Top of MATERIAL FOR THIS TASK

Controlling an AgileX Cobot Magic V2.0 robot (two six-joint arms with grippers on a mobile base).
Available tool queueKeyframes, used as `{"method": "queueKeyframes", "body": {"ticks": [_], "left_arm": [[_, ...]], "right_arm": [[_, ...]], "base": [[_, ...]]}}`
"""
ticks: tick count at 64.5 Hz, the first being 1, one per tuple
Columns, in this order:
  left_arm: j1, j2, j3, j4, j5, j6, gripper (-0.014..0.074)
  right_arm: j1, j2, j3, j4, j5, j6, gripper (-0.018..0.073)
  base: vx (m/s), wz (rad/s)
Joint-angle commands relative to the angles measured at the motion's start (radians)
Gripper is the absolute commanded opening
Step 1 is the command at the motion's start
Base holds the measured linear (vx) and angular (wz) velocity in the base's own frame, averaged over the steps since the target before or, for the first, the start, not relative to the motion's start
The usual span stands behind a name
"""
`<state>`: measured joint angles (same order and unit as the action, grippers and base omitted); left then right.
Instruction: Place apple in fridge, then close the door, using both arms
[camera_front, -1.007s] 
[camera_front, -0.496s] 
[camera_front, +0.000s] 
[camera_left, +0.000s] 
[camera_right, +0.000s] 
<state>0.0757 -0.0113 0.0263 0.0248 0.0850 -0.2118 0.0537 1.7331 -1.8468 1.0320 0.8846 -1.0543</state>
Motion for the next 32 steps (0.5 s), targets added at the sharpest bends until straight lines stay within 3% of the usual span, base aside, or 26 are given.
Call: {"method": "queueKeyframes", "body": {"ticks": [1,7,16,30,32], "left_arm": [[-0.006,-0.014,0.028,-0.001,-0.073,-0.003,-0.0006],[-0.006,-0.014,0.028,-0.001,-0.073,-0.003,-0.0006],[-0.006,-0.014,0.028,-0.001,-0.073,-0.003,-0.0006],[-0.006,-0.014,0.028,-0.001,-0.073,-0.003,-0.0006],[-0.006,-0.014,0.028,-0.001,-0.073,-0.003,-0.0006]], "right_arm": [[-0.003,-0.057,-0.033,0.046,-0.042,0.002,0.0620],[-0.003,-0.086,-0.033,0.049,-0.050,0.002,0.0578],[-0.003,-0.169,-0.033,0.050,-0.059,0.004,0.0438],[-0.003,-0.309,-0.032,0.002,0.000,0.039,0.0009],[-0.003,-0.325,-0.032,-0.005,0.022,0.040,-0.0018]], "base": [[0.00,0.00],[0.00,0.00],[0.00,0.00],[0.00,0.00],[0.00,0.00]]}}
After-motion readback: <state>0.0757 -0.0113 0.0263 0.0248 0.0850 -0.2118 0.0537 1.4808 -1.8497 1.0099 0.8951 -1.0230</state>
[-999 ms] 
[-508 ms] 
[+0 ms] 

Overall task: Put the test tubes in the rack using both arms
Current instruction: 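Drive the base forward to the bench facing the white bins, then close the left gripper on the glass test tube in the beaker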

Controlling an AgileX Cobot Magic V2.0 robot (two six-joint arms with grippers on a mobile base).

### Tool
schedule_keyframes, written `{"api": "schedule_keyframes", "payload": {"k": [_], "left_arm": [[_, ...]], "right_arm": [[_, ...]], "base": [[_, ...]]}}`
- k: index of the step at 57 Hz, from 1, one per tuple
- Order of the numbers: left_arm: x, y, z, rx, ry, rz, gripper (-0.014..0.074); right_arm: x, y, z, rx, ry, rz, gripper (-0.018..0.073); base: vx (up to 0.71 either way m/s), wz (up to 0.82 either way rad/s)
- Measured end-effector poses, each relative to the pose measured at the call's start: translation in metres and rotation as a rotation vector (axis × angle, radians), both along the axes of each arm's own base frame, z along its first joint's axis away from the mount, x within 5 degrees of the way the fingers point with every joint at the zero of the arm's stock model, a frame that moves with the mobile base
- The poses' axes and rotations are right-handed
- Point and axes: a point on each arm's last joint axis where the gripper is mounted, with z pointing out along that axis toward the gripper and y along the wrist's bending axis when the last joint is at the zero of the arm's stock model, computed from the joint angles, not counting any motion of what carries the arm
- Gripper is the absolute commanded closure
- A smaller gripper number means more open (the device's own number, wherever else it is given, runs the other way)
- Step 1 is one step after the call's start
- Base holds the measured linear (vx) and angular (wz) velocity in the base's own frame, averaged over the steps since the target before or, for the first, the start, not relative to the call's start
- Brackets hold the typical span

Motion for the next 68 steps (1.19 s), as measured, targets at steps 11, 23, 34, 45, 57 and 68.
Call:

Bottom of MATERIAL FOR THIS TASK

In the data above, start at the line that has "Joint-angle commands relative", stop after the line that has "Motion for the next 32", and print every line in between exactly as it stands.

Joint-angle commands relative to the angles measured at the motion's start (radians)
Gripper is the absolute commanded opening
Step 1 is the command at the motion's start
Base holds the measured linear (vx) and angular (wz) velocity in the base's own frame, averaged over the steps since the target before or, for the first, the start, not relative to the motion's start
The usual span stands behind a name
"""
`<state>`: measured joint angles (same order and unit as the action, grippers and base omitted); left then right.
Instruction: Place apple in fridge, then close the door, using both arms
[camera_front, -1.007s] 
[camera_front, -0.496s] 
[camera_front, +0.000s] 
[camera_left, +0.000s] 
[camera_right, +0.000s] 
<state>0.0757 -0.0113 0.0263 0.0248 0.0850 -0.2118 0.0537 1.7331 -1.8468 1.0320 0.8846 -1.0543</state>
Motion for the next 32 steps (0.5 s), targets added at the sharpest bends until straight lines stay within 3% of the usual span, base aside, or 26 are given.

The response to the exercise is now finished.